The model has 3,983,557 trainable parameters
torch.Size([16729, 100])


In [82]:
# Replace initial weights with pretrained embeddings
model.embedding.weight.data.copy_(pretrained_embeddings)

tensor([[ 1.6616, -1.1721,  1.5593,  ..., -0.1488,  0.6016,  1.2918],
        [ 1.1136,  1.0155, -2.1903,  ..., -0.1738, -1.1674,  1.5161],
        [-0.3398,  0.2094,  0.4635,  ..., -0.2339,  0.4730, -0.0288],
        ...,
        [ 0.2928,  0.5095, -1.9078,  ..., -0.0141, -1.0550, -2.0169],
        [-0.4839,  1.1713, -1.3149,  ...,  1.5802, -0.1153,  0.4947],
        [-0.3436, -0.9013,  0.3693,  ...,  0.7002,  0.7689,  0.7272]])

In [84]:
# Initialize unk and pad tokens to 0 vector instaed of random initialization

UNK_IDX = text_field.vocab.stoi[text_field.unk_token]

model.embedding.weight.data[UNK_IDX] = torch.zeros(EMBEDDING_DIM)
model.embedding.weight.data[PAD_IDX] = torch.zeros(EMBEDDING_DIM)

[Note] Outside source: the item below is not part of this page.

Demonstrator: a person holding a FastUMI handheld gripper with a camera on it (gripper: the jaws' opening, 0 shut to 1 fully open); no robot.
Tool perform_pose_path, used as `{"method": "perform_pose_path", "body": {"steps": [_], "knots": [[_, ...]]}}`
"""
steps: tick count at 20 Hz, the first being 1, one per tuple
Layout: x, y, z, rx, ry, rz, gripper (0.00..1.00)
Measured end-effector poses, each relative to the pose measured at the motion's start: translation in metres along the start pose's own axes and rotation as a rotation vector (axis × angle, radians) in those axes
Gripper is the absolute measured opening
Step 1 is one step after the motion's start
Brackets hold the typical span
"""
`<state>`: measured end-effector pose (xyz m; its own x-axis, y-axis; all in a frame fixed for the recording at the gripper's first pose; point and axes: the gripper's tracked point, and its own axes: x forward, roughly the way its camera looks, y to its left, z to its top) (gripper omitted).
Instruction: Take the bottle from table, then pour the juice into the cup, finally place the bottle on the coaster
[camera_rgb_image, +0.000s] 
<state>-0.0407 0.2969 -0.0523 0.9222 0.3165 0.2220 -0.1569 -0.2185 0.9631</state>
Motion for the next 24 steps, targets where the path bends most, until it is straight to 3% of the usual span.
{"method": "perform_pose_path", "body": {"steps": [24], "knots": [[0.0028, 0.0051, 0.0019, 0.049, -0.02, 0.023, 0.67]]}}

print(model.embedding.weight.data)

tensor([[ 0.0000,  0.0000,  0.0000,  ...,  0.0000,  0.0000,  0.0000],
        [ 0.0000,  0.0000,  0.0000,  ...,  0.0000,  0.0000,  0.0000],
        [-0.3398,  0.2094,  0.4635,  ..., -0.2339,  0.4730, -0.0288],
        ...,
        [ 0.2928,  0.5095, -1.9078,  ..., -0.0141, -1.0550, -2.0169],
        [-0.4839,  1.1713, -1.3149,  ...,  1.5802, -0.1153,  0.4947],
        [-0.3436, -0.9013,  0.3693,  ...,  0.7002,  0.7689,  0.7272]])


In [85]:
# Set training paramaters

optimizer = optim.Adam(model.parameters())
criterion = nn.BCEWithLogitsLoss()

model = model.to(device)
criterion = criterion.to(device)

In [86]:
def binary_accuracy(preds, y):
    """
    Returns accuracy per batch, i.e. if you get 8/10 right, this returns 0.8, NOT 8
    """

    #round predictions to the closest integer
    rounded_preds = torch.round(torch.sigmoid(preds))
    correct = (rounded_preds == y).float() #convert into float for division 
    acc = correct.sum() / len(correct)
    return acc

In [88]:
def train(model, iterator, optimizer, criterion):
    
    epoch_loss = 0
    epoch_acc = 0
    
    model.train()
    
    for batch in iterator:
        
        optimizer.zero_grad()
        text, text_lengths = batch.text
    
        predictions = model(text, text_lengths).squeeze(1)
        loss = criterion(predictions, batch.label)
        acc = binary_accuracy(predictions, batch.label)
        
        loss.backward()
        optimizer.step()
        
        epoch_loss += loss.item()
        epoch_acc += acc.item()
        
    return epoch_loss / len(iterator), epoch_acc / len(iterator)

In [89]:
def evaluate(model, iterator, criterion):
    
    epoch_loss = 0
    epoch_acc = 0
    
    model.eval()
    
    with torch.no_grad():
    
        for batch in iterator:

            text, text_lengths = batch.text
            predictions = model(text, text_lengths).squeeze(1)
            
            loss = criterion(predictions, batch.label)
            acc = binary_accuracy(predictions, batch.label)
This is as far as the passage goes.